India’s government introduced a bill in the upper house of parliament on Monday to cement the revocation of the special constitutional status of Jammu and Kashmir, a conflict-hit region claimed by both India and Pakistan. The move came hours after the country’s president promulgated an order revoking the region’s constitutional autonomy.

Federal interior minister Amit Shah announced the government’s decision to repeal most of Article 370 of the Indian constitution and urged members of parliament to approve the proposed legislation that seeks to, among other things, make laws enacted by India’s parliament applicable to Jammu and Kashmir.
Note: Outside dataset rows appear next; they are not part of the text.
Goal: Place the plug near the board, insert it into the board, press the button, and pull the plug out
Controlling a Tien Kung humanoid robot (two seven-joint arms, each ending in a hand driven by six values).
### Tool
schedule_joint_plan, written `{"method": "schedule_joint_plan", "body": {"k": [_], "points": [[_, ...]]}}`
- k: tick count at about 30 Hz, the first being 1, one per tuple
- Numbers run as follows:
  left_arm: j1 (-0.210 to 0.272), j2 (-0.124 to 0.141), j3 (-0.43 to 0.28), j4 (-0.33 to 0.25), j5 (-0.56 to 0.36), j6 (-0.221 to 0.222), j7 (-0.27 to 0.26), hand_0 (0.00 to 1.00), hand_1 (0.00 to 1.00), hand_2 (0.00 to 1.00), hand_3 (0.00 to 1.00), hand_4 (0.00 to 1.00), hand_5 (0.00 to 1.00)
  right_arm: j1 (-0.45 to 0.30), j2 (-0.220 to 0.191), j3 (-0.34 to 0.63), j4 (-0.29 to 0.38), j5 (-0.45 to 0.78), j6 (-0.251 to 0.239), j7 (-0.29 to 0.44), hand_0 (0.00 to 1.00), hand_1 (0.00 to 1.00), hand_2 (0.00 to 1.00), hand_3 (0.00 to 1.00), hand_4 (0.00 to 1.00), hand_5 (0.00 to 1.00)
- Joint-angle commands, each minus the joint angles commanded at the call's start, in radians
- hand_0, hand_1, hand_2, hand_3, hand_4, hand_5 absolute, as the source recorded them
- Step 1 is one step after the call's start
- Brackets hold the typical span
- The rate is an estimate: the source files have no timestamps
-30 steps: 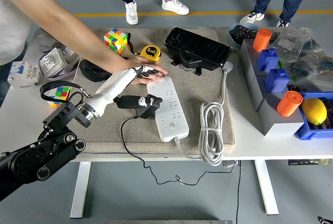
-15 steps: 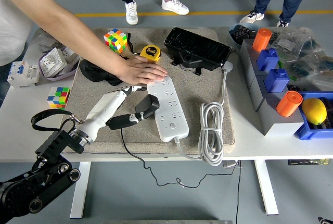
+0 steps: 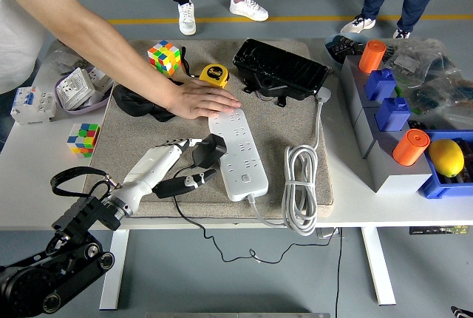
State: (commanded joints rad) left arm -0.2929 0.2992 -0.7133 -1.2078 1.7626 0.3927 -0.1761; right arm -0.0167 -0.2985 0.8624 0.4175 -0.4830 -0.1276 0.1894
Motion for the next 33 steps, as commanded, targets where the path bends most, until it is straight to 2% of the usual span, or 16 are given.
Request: {"method": "schedule_joint_plan", "body": {"k": [13, 33], "points": [[-0.022, -0.014, 0.019, 0.028, 0.004, -0.002, 0.01, 0.877, 0.899, 0.903, 0.865, 0.891, 0.998, -0.001, 0.001, -0.006, -0.001, 0.002, 0.001, -0.003, 0.602, 0.589, 0.546, 0.546, 0.779, 0.263], [-0.062, -0.029, 0.049, 0.022, -0.001, -0.018, 0.018, 0.87, 0.887, 0.885, 0.851, 0.892, 0.998, -0.002, 0.005, 0.003, 0.0, 0.001, 0.001, -0.002, 0.604, 0.59, 0.545, 0.546, 0.779, 0.259]]}}
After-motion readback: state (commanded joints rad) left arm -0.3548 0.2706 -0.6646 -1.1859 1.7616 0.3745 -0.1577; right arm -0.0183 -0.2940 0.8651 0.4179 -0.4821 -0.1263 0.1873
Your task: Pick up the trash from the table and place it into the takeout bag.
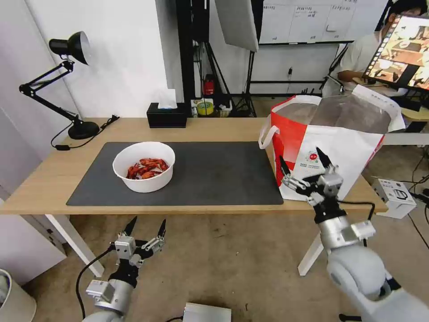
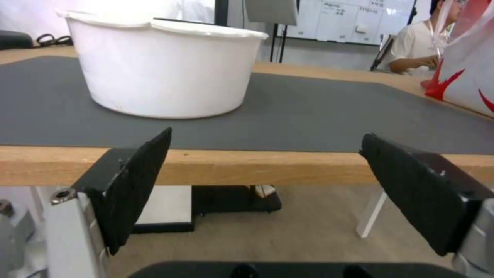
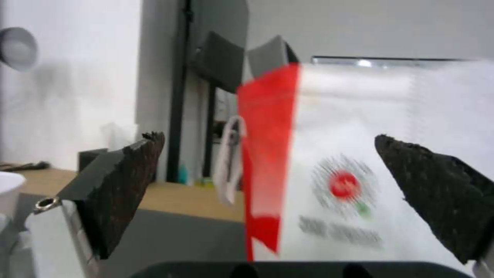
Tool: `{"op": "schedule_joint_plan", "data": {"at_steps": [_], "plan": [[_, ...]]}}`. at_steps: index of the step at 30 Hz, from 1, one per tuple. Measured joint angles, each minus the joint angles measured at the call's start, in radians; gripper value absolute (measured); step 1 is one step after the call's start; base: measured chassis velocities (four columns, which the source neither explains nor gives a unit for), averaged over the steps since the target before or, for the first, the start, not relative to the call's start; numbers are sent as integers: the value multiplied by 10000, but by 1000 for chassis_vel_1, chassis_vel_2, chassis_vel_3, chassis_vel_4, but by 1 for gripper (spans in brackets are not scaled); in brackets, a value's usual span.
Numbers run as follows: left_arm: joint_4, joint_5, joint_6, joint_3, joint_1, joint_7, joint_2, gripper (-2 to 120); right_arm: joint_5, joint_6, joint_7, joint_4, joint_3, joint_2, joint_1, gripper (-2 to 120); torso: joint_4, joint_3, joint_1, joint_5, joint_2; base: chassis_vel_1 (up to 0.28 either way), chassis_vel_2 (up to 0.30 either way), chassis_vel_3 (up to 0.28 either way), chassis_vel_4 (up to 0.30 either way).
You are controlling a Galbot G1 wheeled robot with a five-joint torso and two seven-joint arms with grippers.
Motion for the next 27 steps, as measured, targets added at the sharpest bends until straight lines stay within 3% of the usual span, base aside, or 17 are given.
{"op": "schedule_joint_plan", "data": {"at_steps": [7,14,27], "plan": [[-3,-20,10,77,-32,1,55,100,-776,258,-81,124,500,1267,-1571,100,0,0,0,-3,1,0,0,0,0],[-121,-113,12,21,45,0,125,100,-1153,168,125,426,541,2019,-2447,100,1,0,0,-3,1,0,0,0,0],[-613,-510,365,-23,235,-142,-7,100,-1632,-264,-109,1132,163,2306,-3475,100,1,0,0,-2,0,0,0,0,0]]}}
The minister also said the government has decided to bifurcate the state into two union territories—Jammu and Kashmir, which will have a legislature, and Ladakh, which will be without a legislature. Union territories are administrative divisions under the direct supervision of India’s federal government. Unlike the full-fledged states of India, which have autonomous governments, union territories are federally administered territories. Some union territories, like Puducherry and Delhi, have elected legislative bodies and executives, while others such as the Andaman and Nicobar Islands, do not.

Article 370 is a “temporary, transitional, and special provision,” which stipulates that except for matters related to national defense, foreign affairs, communications, and issues specified in the Instrument of Accession of Jammu and Kashmir, India’s parliament needed the state government’s ratification for all other laws enacted by it to be applicable to Jammu and Kashmir. Residents of the state have lived under a set of laws separate from those applicable in the rest of India, including laws on citizenship, ownership of property and fundamental rights. The state also has its own penal code.

The federal government relied on Article 370(3) of the constitution, which empowers the President of India to “declare that this article shall cease to be operative or shall be operative only with such exceptions and modifications and from such date as he may specify,” to abrogate most of Article 370. However, it has not abrogated all of Article 370, which, in its truncated form, stays as a part of the constitution, and cannot be repealed or abrogated in its entirety without a constitutional amendment under Article 368.

“Under Article 370 there is a provision that the president may by public notification declare that this article shall cease to be operative … from such date as he may specify. … Because there is President’s rule (under Article 356 of India’s constitution) in the state, all decisions of the state legislative assembly will be taken by the upper house of parliament, and we can pass the order with a majority,” interior minister Shah said in parliament.